Senator John Mccain, the Vietnam war hero turned senator and presidential candidate, has died aged 81.
Mr McCain died on Saturday in Arizona surrounded by his family, a statement from his office said.
He was diagnosed with an aggressive brain tumour in July 2017 and had been undergoing medical treatment.
His family announced on Friday that Mr McCain, who left Washington in December, had decided to cease treatment.
His widow, Cindy, tweeted: "My heart is broken. I am so lucky to have lived the adventure of loving this incredible man for 38 years. He passed the way he lived, on his own terms, surrounded by the people he loved, in the place he loved best."

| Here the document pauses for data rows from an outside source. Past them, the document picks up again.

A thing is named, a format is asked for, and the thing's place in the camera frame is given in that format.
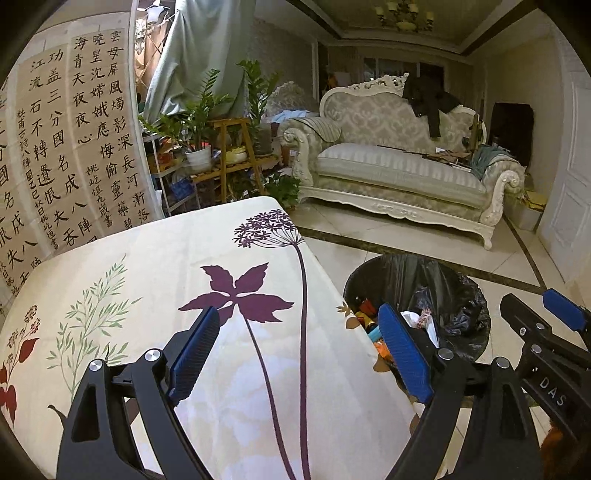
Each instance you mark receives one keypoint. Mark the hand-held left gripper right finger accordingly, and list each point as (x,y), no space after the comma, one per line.
(406,355)

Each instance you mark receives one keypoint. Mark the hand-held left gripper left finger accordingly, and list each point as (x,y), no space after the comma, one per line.
(194,355)

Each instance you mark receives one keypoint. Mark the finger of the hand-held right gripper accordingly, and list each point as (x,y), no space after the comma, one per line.
(561,309)

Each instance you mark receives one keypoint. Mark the white orange printed sachet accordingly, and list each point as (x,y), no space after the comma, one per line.
(425,318)

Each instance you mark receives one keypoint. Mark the bin with black liner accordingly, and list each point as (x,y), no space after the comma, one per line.
(415,277)

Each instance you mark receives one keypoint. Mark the person's right forearm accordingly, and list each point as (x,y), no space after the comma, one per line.
(554,452)

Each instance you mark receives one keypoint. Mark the grey box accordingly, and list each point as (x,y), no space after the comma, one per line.
(526,219)

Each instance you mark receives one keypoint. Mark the yellow bag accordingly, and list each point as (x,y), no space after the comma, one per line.
(535,201)

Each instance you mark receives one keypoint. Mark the white panelled door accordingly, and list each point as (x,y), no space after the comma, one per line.
(568,161)

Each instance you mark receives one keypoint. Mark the teal cloth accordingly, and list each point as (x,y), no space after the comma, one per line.
(489,159)

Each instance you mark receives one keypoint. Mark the metal rack with blue crate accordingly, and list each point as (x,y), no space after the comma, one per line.
(180,189)

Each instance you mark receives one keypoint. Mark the ornate cream sofa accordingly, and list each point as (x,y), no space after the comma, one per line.
(397,170)

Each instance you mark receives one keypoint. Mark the small green floor plant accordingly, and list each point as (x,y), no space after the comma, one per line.
(284,189)

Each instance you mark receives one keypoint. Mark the brown paper pile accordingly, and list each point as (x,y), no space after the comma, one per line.
(448,157)

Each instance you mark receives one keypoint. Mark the white flowerpot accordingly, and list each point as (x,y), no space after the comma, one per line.
(198,159)

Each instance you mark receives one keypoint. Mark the yellow flowerpot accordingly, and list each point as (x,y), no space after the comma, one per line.
(234,155)

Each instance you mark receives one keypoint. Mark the wooden plant stand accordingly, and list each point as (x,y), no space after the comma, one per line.
(221,138)

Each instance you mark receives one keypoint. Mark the large green potted plant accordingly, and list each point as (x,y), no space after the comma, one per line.
(203,110)

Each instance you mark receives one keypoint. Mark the black clothing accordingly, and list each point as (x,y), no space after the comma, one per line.
(429,97)

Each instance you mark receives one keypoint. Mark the tall green plant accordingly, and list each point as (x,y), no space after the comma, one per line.
(256,87)

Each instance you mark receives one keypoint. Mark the cream ornate armchair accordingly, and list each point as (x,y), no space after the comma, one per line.
(291,97)

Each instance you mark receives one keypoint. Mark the grey green curtain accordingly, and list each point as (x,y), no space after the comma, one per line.
(198,46)

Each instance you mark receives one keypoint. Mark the gold chandelier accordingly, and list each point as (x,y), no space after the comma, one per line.
(404,21)

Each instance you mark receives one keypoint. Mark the calligraphy wall hanging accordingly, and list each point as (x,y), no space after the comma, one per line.
(69,138)

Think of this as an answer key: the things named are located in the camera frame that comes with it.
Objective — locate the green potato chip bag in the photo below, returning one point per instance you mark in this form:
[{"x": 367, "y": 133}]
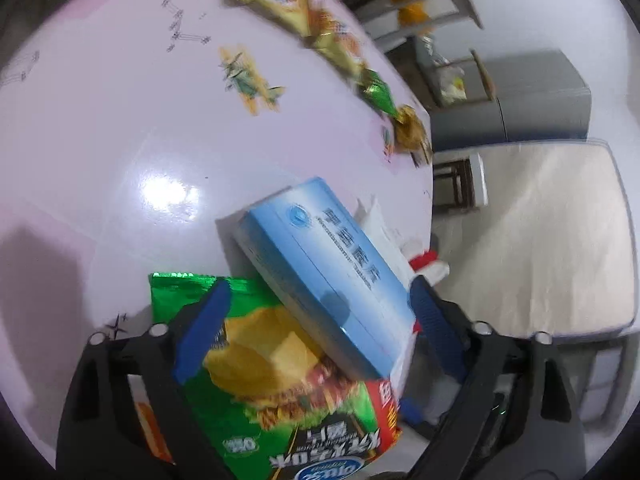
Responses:
[{"x": 280, "y": 385}]

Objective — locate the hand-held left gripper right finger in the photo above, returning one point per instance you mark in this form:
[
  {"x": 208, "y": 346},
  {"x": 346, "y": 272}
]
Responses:
[{"x": 435, "y": 330}]

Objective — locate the green foil candy wrapper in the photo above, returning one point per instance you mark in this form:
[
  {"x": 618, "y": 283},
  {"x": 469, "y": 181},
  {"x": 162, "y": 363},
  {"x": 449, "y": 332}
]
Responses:
[{"x": 377, "y": 92}]

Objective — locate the dark wooden stool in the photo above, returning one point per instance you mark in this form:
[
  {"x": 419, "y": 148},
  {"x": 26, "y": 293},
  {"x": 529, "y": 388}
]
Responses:
[{"x": 462, "y": 180}]

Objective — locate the beige mattress with blue edge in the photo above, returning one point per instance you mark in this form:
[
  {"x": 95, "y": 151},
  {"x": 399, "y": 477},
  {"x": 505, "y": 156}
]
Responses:
[{"x": 540, "y": 235}]

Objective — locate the grey refrigerator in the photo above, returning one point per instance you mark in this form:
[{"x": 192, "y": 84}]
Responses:
[{"x": 525, "y": 95}]

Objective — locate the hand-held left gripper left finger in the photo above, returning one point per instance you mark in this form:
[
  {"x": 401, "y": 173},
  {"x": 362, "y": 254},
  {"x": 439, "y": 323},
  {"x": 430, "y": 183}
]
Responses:
[{"x": 200, "y": 330}]

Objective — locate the white and green bag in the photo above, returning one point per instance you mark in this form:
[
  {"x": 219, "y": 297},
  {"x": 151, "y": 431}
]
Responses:
[{"x": 452, "y": 85}]

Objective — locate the gold foil wrapper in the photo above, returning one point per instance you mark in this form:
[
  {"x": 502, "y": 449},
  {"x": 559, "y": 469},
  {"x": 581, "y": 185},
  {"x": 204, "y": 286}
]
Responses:
[{"x": 410, "y": 130}]

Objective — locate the yellow plastic bag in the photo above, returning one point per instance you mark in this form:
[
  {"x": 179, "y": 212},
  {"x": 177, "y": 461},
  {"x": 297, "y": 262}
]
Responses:
[{"x": 410, "y": 10}]

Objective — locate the light blue cardboard box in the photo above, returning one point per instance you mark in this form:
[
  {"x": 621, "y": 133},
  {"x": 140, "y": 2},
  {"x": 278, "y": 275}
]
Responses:
[{"x": 325, "y": 270}]

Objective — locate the table with pink cloth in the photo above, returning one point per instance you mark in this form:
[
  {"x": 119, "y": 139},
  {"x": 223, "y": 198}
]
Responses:
[{"x": 125, "y": 110}]

Mr McCain's daughter Meghan said the task of her lifetime would now be "to live up to his example, his expectations, and his love".
Following news of his death, wellwishers waving flags lined the street as a hearse brought Mr McCain's body from his ranch in Sedona, Arizona, to a funeral home in Phoenix.
The six-term senator for Arizona and 2008 Republican presidential nominee was diagnosed after doctors discovered his tumour during surgery to remove a blood clot from above his left eye last July.
His family said he would lie in state in Phoenix, Arizona, and in Washington DC before a funeral at the Washington National Cathedral and his burial in Annapolis, Maryland.
Former presidents Barack Obama and George W Bush are expected to give eulogies.
The son and grandson of Navy admirals, Mr McCain was a fighter pilot during the war in Vietnam. When his plane was shot down, he spent more than five years as a prisoner of war.
While in the custody of his captors, he suffered torture that left him with lasting disabilities.
In politics, he took a conservative line on many issues, including opposing abortion and advocating higher defence spending. He backed the 2003 invasion of Iraq and criticised President Obama for not intervening more in the Syrian civil war.
However, he also gained a reputation as a Republican maverick who was willing to cross party lines on a range of issues.
In July last year, just after his diagnosis, he took part in a late-night Senate session and gave the deciding vote - with a thumbs-down gesture - against partially repealing the contentious Obamacare healthcare law. The move reportedly infuriated Mr Trump.
Mr McCain also criticised President Trump's hard-line rhetoric on illegal immigration and his attacks on the media.
Tributes began to pour in for Mr McCain as soon as the news of his death was announced.
Former President George W Bush described Mr McCain as "a patriot of the highest order", adding: "He was a public servant in the finest traditions of our country. And to me, he was a friend whom I'll deeply miss."
Sarah Palin, who was Mr McCain's running mate during his 2008 bid for president, said the world had lost "an American original", sharing a picture of herself with the man she called her friend.
Donald Trump, whom Mr McCain has strongly criticised, tweeted his "deepest sympathies" to Mr McCain's family but made no comment about his life.
Sources quoted by US media said President Trump would not be invited to the funeral and the current administration would probably be represented by Vice-President Mike Pence.
Tributes were also paid from the other side of the political spectrum.
Barack Obama, the Democrat who beat Mr McCain to the presidency, said despite their differences, they shared "a fidelity to something higher - the ideals for which generations of Americans and immigrants alike have fought, marched and sacrificed.
"Few of us have been tested the way John once was, or required to show the kind of courage that he did," Mr Obama said. "But all of us can aspire to the courage to put the greater good above our own.
"At John's best, he showed us what that means."
Former vice-president, long-time friend and political opponent Joe Biden said Mr McCain's "impact on America hasn't ended".
"John McCain's life is proof that some truths are timeless," he said in a statement. "Character. Courage. Integrity.
"A life lived embodying those truths casts a long, long shadow. John McCain will cast a long shadow."